井蓋的透氣孔讓街道上麵的聚光燈射下兩道細細的光線,隱隱約約還能聽到戰鬥皮靴與地麵接觸的聲音。
“全都跪好,跪下!”眾人越接近那處井蓋,上麵的聲音越發清晰。
轟隆一聲,街道中央的賽因德薩夫總統雕像被敵軍士兵用裝甲車強行拉到,而正前方,一隊士兵強行將一些身著樸素衣衫的男女按得跪倒在地,並用手中的槍頂著他們的後腦勺。
“現在,我宣布,你們以叛國罪被判處死刑!”一個軍官坐在裝甲車上大聲地宣布著,下麵的士兵紛紛拉動了槍膛。
那些被反綁雙手跪在地上的人,有的已經渾身顫抖,有的甚至尿都被嚇了出來整個人攤在地麵,隻有極少數的人大義凜然地盡量支撐起自己的身體。
“我們隻是為政府工作,為什麼認為我們叛國?”其中一個女子帶著哭腔質問道。
“因為你們身體裏都流淌著西方資本主義的血液,你們早已被那種墮落的思想給洗了腦,所以,你們已經背叛了這個國家的信仰。”
另一個男人終於忍不住厲聲吼道:“那你們就代表這個國家的信仰嗎?是不是讓你們的人民完全崇拜你們、擁護你們,即使生活一貧如洗也毫無怨言?獨裁者!隻會用暴力和強權鎮壓人民的劊子手,你們早晚會毀滅!”這個男人毫不畏懼地嘶聲吼道,已經放棄了所有希望,拿出一種視死如歸的氣勢。
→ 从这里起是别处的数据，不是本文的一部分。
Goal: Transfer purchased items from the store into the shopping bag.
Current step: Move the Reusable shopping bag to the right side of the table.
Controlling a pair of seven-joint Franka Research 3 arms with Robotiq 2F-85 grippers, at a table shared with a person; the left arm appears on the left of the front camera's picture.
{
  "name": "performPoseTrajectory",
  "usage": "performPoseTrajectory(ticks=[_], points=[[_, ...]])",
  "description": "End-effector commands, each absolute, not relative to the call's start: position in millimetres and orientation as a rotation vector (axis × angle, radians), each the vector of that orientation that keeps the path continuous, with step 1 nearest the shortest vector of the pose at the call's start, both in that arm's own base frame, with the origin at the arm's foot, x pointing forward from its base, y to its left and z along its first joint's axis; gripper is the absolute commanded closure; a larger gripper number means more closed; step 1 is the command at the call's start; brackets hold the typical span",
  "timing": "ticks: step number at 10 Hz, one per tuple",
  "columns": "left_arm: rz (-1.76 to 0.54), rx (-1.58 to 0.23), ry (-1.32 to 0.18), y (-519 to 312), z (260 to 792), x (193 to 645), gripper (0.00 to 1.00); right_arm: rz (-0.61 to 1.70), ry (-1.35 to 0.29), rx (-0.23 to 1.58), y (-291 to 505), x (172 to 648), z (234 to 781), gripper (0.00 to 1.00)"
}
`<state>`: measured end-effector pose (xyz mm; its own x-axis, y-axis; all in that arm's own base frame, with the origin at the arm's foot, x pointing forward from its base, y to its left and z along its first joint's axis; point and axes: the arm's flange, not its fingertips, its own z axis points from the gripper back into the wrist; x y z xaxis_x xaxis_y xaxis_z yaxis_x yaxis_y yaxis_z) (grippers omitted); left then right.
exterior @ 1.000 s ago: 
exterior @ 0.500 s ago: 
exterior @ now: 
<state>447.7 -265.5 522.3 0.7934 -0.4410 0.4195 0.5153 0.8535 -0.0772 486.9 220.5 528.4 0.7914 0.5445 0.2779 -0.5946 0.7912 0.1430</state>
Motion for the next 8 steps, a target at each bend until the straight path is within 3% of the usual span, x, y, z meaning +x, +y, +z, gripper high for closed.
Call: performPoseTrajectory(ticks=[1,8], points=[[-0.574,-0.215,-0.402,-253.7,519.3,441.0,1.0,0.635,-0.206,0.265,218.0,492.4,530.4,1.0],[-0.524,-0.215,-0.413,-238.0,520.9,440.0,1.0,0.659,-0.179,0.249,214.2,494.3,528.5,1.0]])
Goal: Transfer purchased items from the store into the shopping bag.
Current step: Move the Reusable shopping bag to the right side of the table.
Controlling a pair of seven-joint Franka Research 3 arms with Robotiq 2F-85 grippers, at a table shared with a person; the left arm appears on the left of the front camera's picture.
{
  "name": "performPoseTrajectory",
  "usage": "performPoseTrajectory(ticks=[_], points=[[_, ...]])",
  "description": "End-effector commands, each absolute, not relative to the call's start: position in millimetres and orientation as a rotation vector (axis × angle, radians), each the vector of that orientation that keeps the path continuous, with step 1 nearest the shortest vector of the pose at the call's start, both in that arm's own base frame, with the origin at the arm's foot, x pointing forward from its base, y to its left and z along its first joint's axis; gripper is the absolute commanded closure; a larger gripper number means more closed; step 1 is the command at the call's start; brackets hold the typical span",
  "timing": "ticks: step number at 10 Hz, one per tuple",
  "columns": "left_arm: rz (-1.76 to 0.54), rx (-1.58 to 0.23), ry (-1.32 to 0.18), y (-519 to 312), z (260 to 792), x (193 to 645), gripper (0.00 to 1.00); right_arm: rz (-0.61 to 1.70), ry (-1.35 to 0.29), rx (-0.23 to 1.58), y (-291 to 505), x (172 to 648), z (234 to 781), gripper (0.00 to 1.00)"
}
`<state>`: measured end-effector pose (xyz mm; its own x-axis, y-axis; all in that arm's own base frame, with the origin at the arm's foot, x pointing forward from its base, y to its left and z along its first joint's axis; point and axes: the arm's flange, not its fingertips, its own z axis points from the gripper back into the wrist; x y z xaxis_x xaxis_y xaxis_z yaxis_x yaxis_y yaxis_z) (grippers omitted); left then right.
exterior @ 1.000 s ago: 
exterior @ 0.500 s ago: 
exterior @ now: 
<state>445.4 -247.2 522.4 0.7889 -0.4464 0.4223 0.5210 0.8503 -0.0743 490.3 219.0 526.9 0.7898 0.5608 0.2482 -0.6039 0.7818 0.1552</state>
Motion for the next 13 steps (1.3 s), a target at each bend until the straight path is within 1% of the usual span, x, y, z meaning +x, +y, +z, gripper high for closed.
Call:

“來吧,殺了我吧,你們除了手刃自己國家的平民你們還會什麼?來啊!”
軍官的臉憤怒地抽動了幾下,冷冷地擠出幾個字:“開始行刑!”
密集的子彈頓時響起,這些絲毫沒有反抗能力的男男女女甚至年邁的老人紛紛被子彈射穿了頭顱,無力地倒著血泊之中。
聽著剛才的一切對話,和近在咫尺的槍聲、彈殼落地聲,眾人的內心都或多或少地有些感悟,不一會兒,血液順著井蓋的縫隙滴了下來。袁鋒摸了摸滴在頭上的血跡,看了一會兒,內心慢慢騰起了一股憤怒的火焰。
“現在,你還覺得這場戰爭和我們沒有一點關係嗎?”狂魔淡淡地問了袁鋒一句。袁鋒沒有回答,提起槍繼續往前走。
“麥斯!”霍布斯喊了一句,然後指了指頭頂上的井蓋。
麥斯也很快意會,笑著摸出一枚c4遙控炸藥安放在井蓋的底部。
“哈哈,這地方一定充滿了沼氣,爆炸場麵一定很壯觀,誰讓他們不定期清理下水道呢!”
眾人繼續在充滿汙垢髒水裏慢慢前進,黑暗中,袁鋒總覺得有一股力量潛伏在周圍,但帶上夜視儀,四周除了路過的老鼠外,就是潮濕生硬的牆壁。
突然,前方拐角處突然伸出一支槍,直指著霍布斯的太陽穴。霍布斯雖然年齡已老,但反應絲毫不遜色,一把抓住槍管將持槍的那個人拽進了水裏。接著,更多的槍支從那個拐角處伸了出來,齊刷刷地指著眾人。袁鋒幾人也連忙舉起槍和那幫人對峙著。